(Saved entries)
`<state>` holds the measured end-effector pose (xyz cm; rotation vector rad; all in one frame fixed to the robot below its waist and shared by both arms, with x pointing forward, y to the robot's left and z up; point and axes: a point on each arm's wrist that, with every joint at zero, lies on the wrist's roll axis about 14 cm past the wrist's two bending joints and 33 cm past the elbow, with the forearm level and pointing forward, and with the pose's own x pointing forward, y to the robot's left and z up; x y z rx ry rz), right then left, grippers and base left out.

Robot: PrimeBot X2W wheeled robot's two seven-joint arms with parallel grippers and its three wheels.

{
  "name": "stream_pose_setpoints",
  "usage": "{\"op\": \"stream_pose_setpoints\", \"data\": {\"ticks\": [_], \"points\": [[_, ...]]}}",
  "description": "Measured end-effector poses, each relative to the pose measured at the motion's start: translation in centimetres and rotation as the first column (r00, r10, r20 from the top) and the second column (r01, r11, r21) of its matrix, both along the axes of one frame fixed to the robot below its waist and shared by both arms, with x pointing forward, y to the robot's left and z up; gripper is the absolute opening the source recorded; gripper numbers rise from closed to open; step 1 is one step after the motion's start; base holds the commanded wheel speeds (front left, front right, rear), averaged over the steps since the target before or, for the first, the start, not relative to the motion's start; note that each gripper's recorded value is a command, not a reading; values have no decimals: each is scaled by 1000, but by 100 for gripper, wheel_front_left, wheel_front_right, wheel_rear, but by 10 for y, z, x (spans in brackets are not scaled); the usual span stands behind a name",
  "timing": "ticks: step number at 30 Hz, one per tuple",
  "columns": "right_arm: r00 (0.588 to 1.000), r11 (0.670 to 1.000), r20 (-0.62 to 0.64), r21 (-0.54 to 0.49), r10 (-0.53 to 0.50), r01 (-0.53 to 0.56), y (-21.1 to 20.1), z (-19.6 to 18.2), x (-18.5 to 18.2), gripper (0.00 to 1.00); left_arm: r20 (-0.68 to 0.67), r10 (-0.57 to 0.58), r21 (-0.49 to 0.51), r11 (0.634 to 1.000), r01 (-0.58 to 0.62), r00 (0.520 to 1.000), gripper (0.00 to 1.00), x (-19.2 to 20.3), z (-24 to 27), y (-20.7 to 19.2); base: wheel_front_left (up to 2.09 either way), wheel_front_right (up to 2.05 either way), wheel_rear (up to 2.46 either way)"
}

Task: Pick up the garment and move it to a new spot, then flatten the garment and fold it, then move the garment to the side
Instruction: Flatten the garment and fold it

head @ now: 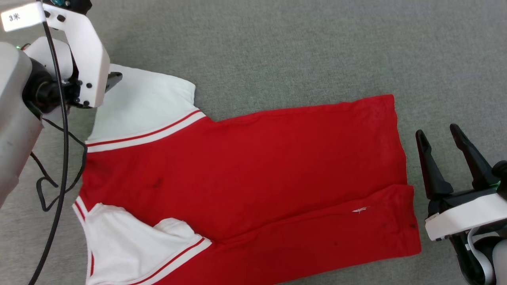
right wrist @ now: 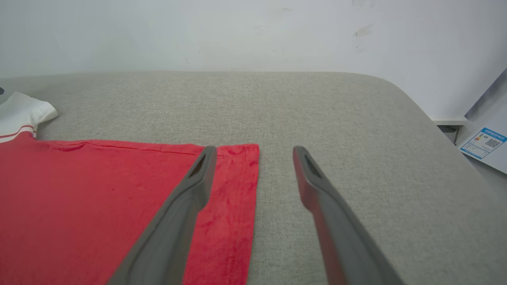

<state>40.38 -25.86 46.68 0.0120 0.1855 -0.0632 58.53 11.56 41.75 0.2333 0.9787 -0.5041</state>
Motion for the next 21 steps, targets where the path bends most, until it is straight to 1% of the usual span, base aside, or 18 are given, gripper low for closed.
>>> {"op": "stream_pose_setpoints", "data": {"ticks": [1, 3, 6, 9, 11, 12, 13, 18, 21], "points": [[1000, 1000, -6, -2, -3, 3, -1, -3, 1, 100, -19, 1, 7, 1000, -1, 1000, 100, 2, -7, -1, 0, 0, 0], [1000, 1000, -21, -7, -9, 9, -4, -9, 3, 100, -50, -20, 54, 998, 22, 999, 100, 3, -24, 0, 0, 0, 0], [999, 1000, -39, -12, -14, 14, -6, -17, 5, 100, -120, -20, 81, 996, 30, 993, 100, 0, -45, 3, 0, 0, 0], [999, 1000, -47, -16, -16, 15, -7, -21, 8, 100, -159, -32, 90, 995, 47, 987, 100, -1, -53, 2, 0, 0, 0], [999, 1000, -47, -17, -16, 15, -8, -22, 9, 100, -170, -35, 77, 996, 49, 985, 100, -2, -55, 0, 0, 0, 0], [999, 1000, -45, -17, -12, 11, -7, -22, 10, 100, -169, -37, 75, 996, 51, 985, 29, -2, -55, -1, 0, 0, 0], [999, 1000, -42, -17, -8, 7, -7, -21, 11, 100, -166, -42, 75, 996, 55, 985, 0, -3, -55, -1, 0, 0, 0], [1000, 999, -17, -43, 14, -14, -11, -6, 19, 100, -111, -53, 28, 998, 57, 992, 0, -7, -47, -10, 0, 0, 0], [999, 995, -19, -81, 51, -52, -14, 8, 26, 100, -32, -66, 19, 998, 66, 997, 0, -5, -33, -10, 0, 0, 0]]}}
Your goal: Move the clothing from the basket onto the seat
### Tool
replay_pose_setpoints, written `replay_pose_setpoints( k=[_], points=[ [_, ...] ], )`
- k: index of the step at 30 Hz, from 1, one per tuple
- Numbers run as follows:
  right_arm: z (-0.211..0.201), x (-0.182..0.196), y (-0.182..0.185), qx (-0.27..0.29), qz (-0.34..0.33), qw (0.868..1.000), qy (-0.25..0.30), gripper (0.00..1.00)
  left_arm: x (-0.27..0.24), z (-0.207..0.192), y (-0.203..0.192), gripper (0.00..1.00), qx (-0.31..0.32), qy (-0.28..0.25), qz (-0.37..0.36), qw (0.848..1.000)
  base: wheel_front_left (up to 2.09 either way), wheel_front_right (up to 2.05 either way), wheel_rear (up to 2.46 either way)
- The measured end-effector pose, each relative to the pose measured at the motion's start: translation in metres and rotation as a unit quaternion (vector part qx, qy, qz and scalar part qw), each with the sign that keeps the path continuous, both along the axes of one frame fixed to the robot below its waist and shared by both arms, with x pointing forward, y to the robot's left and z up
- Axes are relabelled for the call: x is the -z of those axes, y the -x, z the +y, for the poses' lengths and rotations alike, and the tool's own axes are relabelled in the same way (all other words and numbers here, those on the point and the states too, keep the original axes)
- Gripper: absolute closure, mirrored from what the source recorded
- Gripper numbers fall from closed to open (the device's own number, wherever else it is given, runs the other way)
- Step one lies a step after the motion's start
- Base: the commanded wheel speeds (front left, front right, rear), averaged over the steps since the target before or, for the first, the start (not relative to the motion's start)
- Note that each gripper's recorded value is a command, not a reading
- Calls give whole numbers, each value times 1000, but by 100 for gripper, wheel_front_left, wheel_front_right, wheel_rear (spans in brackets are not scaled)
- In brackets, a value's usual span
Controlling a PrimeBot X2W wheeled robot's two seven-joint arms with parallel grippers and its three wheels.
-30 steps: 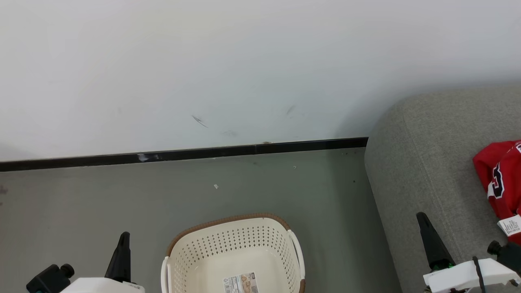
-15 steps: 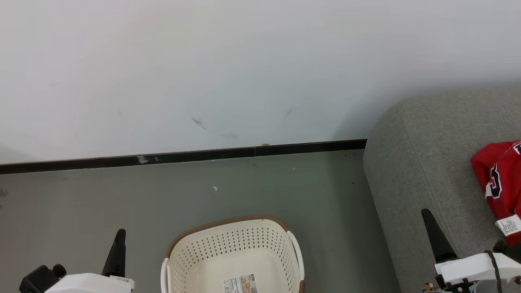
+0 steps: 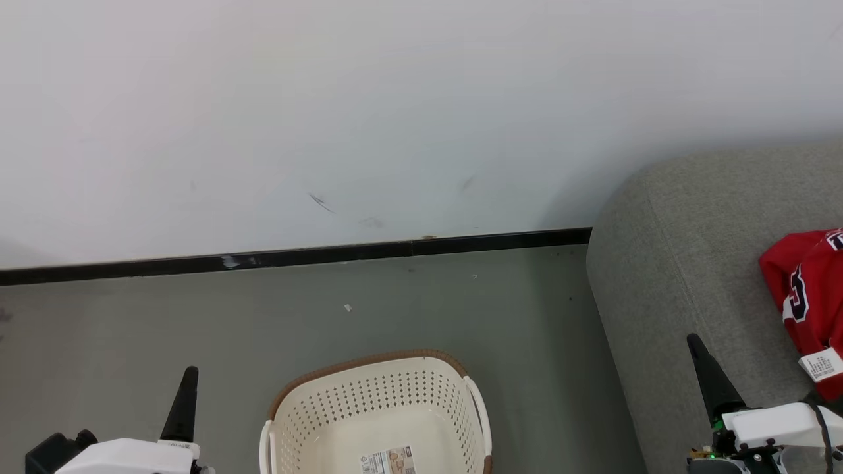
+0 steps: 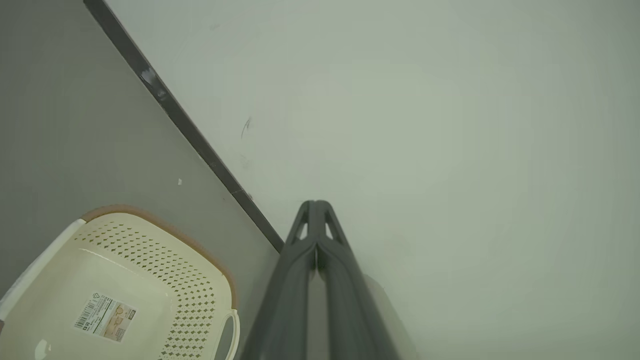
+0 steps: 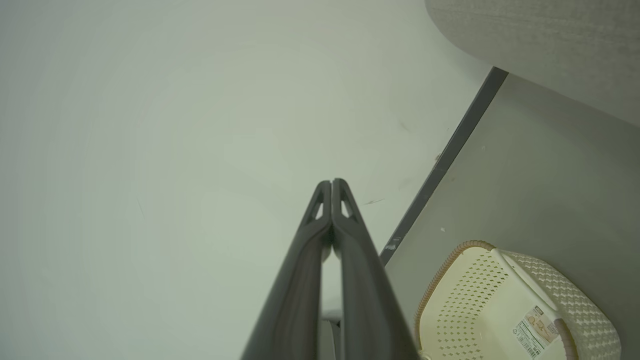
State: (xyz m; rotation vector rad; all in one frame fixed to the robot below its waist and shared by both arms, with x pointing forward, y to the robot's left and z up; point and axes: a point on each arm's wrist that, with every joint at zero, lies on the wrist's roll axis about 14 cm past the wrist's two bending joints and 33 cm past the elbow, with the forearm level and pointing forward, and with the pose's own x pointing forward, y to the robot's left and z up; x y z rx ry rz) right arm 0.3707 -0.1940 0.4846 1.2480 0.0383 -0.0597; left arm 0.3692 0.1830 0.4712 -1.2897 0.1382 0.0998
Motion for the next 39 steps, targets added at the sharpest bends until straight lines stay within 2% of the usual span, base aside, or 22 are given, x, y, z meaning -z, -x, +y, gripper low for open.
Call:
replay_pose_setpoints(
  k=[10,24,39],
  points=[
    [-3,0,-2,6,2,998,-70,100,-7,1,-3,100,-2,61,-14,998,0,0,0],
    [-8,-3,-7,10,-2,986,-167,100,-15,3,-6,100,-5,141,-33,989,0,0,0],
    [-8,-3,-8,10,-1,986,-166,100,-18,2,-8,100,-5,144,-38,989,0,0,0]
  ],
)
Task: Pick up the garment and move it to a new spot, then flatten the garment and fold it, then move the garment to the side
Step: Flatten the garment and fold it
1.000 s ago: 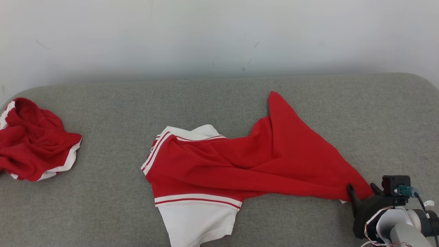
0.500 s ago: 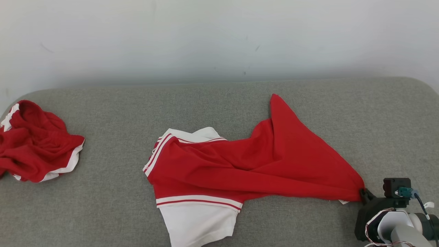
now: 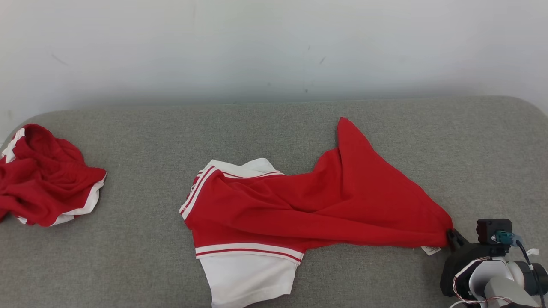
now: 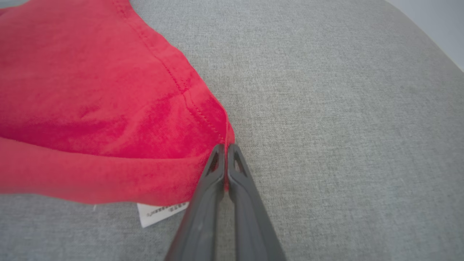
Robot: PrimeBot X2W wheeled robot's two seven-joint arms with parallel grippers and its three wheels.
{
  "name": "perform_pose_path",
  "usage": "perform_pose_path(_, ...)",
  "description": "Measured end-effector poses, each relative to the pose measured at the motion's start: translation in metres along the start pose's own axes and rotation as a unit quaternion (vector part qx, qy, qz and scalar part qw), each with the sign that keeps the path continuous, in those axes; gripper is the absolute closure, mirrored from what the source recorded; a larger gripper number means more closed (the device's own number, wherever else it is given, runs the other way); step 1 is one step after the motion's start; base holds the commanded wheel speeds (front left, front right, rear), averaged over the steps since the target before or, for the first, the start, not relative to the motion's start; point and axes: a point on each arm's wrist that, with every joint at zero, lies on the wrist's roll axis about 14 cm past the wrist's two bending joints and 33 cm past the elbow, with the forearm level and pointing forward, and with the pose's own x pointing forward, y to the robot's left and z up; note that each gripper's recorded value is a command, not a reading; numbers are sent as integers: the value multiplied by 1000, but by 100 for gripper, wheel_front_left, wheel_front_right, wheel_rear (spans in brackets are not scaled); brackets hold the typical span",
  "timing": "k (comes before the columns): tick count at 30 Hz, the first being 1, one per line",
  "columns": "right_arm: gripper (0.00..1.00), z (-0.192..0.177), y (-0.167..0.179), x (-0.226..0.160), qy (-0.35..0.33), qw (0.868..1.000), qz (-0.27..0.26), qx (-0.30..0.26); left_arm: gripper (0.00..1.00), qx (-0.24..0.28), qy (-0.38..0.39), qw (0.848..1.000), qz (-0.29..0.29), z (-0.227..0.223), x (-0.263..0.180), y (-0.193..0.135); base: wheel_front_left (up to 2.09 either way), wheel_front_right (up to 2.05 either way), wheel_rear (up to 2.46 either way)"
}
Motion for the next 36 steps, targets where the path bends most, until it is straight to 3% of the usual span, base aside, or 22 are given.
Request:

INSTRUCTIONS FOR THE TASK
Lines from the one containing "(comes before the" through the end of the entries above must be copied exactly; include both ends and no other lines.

EXERCISE RESULT
  "timing": "k (comes before the columns): tick count at 30 Hz, the first being 1, one per line",
  "columns": "right_arm: gripper (0.00..1.00), z (-0.192..0.177), y (-0.167..0.179), x (-0.226..0.160), qy (-0.35..0.33), qw (0.868..1.000), qz (-0.27..0.26), qx (-0.30..0.26); left_arm: gripper (0.00..1.00), qx (-0.24..0.28), qy (-0.38..0.39), qw (0.848..1.000), qz (-0.29..0.29), z (-0.227..0.223), x (-0.263..0.180), y (-0.193..0.135); base: wheel_front_left (up to 2.09 either way), wheel_front_right (up to 2.05 either way), wheel_rear (up to 2.46 either way)"
}
Motion for the next 36 steps, targets where the path bends most, until it is straight to 3% of the usual span, base aside, or 22 are given.
Request:

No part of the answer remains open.